她突然有了释然,抿了抿被啃噬得异常红润的嘴唇,使劲地点了点头:“好。”
回柳溪坞的路上,她的脑子里百折千回着,该如何向父亲和哥哥谈起这件事?
柳溪坞的风柔和澄明,眼前是层叠脉脉的青山,那份淳朴穿越小溪,将农家风情凝固成一袭风烟,袅袅若仙。这山,这水是如此的美丽,只是,凝月就要离开了。
在看到家里那个低矮的墙角,凝月打定了主意,暂时向父亲隐瞒她替人入宫的事,不能让他为她担忧。
“我回来了。”她进去时,用轻松的语气叫道。凝天闻声从自己的房间里出来,疑惑地朝她打着手势。
凝月并没回答哥哥,径直进了父亲的屋子。
冷成胜正躺在床上,身上的病痛压得他的声音有点微弱:“凝月,今日回来得怎么这么晚?快去吃饭吧。”
“爹,我今天卖茶时遇到了一名从京城来的贵人,他姓宋,是京城首屈一指的商贾富户。溱州的官吏府衙拿他当座上客,听说他跟京城里的王公大臣很有交情。宋家想在溱州招几名丫鬟去,工钱又高,凝月想想不出一年就可以把咱家欠的债还了,就报了名。”
她撒了个弥天大谎,眼光不留痕迹地从父亲的脸上扫过,父亲默默地望着头上的床帐,她知道,父亲相信她了。
果然冷成胜悠悠叹息道:“我冷成胜活了这把年纪,还是没能力养活自己的孩子,反而成了孩子的累赘。
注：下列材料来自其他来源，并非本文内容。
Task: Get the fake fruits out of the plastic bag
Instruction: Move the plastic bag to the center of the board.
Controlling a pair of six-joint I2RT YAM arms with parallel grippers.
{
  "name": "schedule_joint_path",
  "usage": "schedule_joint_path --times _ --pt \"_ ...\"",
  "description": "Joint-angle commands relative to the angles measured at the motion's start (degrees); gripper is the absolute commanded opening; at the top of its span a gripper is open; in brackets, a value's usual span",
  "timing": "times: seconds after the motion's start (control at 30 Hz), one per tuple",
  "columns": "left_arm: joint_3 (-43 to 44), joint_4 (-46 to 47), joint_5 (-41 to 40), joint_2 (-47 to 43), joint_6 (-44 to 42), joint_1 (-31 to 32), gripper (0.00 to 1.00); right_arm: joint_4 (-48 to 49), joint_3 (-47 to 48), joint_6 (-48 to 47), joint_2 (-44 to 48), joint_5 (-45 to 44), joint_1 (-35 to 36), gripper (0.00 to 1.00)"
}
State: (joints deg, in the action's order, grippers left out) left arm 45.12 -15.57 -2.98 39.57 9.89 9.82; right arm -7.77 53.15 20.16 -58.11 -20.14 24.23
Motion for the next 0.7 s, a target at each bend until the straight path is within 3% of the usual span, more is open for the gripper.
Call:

以前就是因为太穷,你娘生下豆子没几个月,带着你那个妹妹上京城去给人家当奶娘,结果这一去不见人影……”
想是说到伤情处,冷成胜的呼吸急促起来,脸憋得通红,一滴清泪从眼角滑出。
“爹,您放心,凝月会回来的。”凝月拿手轻抚父亲的胸口,“宋先生是个好人,他知道我家穷,先给了一笔预支,说您这伤病要想办法治,不能再耽搁了。等凝月赚了钱,让哥哥去京城找更好的老师学学。”
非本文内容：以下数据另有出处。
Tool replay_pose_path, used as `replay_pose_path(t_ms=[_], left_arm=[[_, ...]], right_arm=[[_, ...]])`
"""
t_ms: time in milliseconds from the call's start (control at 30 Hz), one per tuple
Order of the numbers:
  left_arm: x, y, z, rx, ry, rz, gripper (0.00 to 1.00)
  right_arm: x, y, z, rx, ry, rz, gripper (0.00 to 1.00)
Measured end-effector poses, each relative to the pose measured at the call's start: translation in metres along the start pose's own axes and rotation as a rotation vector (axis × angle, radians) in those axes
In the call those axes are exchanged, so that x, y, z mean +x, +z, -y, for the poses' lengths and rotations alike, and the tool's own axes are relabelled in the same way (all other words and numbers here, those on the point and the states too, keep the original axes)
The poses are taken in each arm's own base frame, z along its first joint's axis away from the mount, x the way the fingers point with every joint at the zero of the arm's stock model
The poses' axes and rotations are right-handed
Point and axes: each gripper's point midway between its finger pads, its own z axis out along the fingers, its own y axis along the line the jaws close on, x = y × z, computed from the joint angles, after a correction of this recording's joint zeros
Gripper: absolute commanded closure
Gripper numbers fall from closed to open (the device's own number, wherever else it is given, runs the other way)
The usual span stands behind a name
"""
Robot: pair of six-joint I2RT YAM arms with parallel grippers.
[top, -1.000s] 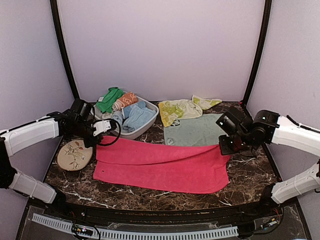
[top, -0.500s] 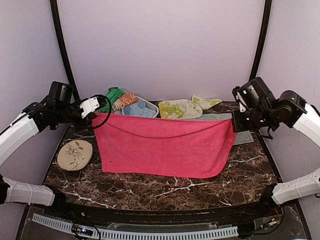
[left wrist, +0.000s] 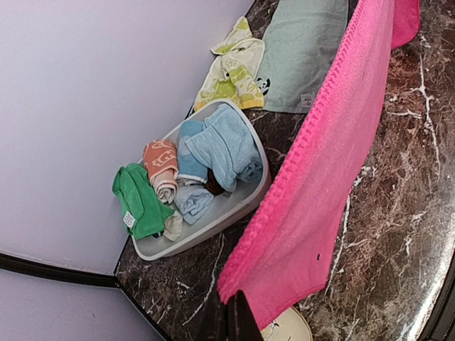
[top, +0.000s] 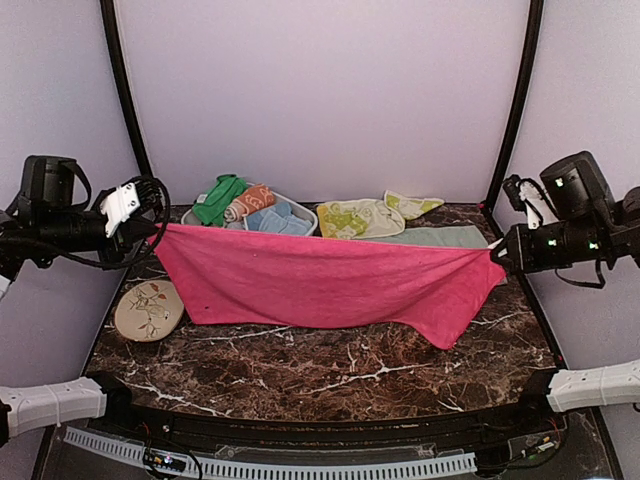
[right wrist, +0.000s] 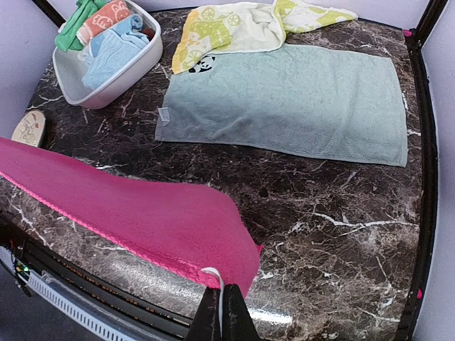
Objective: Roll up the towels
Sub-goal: Flatten out the towel at the center of the board.
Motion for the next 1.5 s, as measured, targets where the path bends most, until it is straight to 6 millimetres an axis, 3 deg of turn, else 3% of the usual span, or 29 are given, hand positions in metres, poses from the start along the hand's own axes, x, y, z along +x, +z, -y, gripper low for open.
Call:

说到凝天还可以继续学业,冷成胜的眼睛亮了。岁月已经削去了他仅有的一点傲气,加上难以忍受的病痛,整个人已经显得麻木和软弱。凝月的一番话让他感到眼前有了光明,脸上恢复了一丝神采。
凝天早就凑了过来,听妹妹这么一说,兴奋得差点跳起来:“去京城好啊,我做梦都想去!”
凝月松了口气,事情就这样很顺利地定了下来。
三日后,宋鹏果然来了。他看来稳重而亲切,还给冷成胜带来了几盒药草,留下了一笔钱,冷成胜心头最后一点疑虑彻底给打消了。
那个临走前的早晨,凝月独自来到了凌霄峰。
山腰间不闻采茶歌,谷雨过后,“紫气东来”的最佳采制季节就过了。那些叶质柔软、色泽绿翠的针毫悄然隐退,绿叶逐显枯老,空气中想再次闻到鲜爽的清香,只能等待来年了。
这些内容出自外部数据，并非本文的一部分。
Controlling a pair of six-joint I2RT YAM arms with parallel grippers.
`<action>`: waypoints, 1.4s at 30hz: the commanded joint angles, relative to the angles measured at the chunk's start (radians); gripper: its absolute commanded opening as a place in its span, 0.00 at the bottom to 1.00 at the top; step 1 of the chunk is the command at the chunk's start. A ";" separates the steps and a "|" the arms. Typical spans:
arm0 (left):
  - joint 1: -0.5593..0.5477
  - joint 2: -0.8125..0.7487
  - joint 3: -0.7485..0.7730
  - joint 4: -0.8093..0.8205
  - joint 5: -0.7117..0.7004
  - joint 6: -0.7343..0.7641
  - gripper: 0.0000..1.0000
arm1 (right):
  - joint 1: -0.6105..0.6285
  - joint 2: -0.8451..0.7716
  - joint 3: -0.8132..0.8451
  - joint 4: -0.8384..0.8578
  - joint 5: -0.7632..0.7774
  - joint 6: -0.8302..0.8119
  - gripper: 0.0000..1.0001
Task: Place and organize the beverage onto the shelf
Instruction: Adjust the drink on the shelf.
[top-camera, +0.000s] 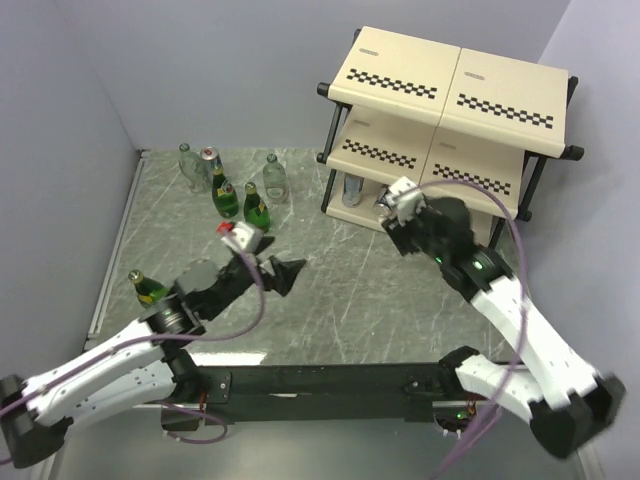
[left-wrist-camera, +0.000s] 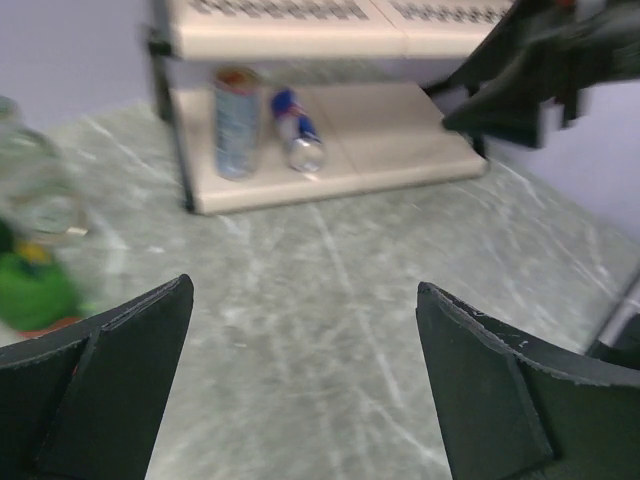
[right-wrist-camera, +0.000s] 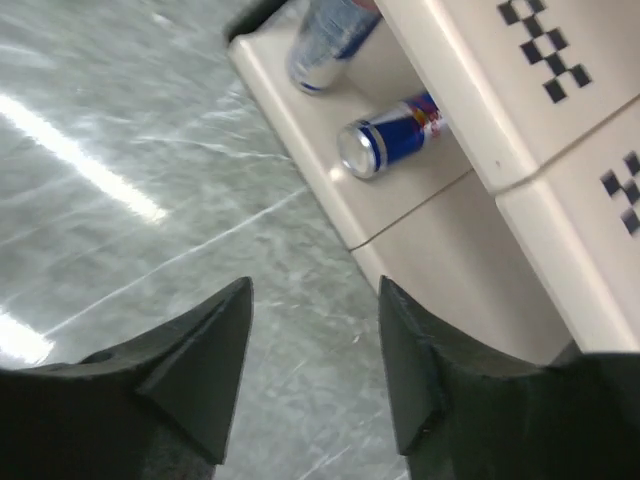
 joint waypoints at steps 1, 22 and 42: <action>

豆子躺着的山坡上,正绿了满眼寂寞的春草,耳边有低沉的风声,吹乱了凝月鬓间的发缕。
凝月站在豆子的坟前,手中拿着那枚系着明黄穗绦的玉佩。寒玉触手冰凉,她抬头,辗转的目光穿过婆娑的树影,穿过广袤无际的田野,望向北面京城的方向。
豆子,姐姐会回来的。
第1卷 第4章 媚眼盈盈处(一)
天气转向暖和,连北方的京城也呈现一派暖意浓浓的景象。又值端午节,所谓的“仲夏端午,烹鹜角黍”,京城比往日愈加热闹,人们挂菖蒲,吃粽子,赛龙舟,喜悦洋溢在每个人的脸上。
御史大夫殷其炳怕是全京城最忐忑的人,他掀起轿帘,回头观察后面绣绫蒙覆的软轿,又抬眼仰望逐渐暗淡的天色,夕阳的最后一抹余晖挂在西天,他挥手催促两边的轿夫:“走快点,走快点。”
两顶轿子穿街达巷,丝毫不敢停歇,不久,前面就是巍峨幽深的宫门。
殷其炳的官职仅次于丞相,位上卿,又是皇上银印青绶的,执事宫人远远的看见是殷大人的软轿,恭迎着轿子直接进了宫门。殷其炳起先有点得意,待看见前面遥遥的有几顶同色的轿子停在钟鼎广场,他的脸色又恢复了阴沉。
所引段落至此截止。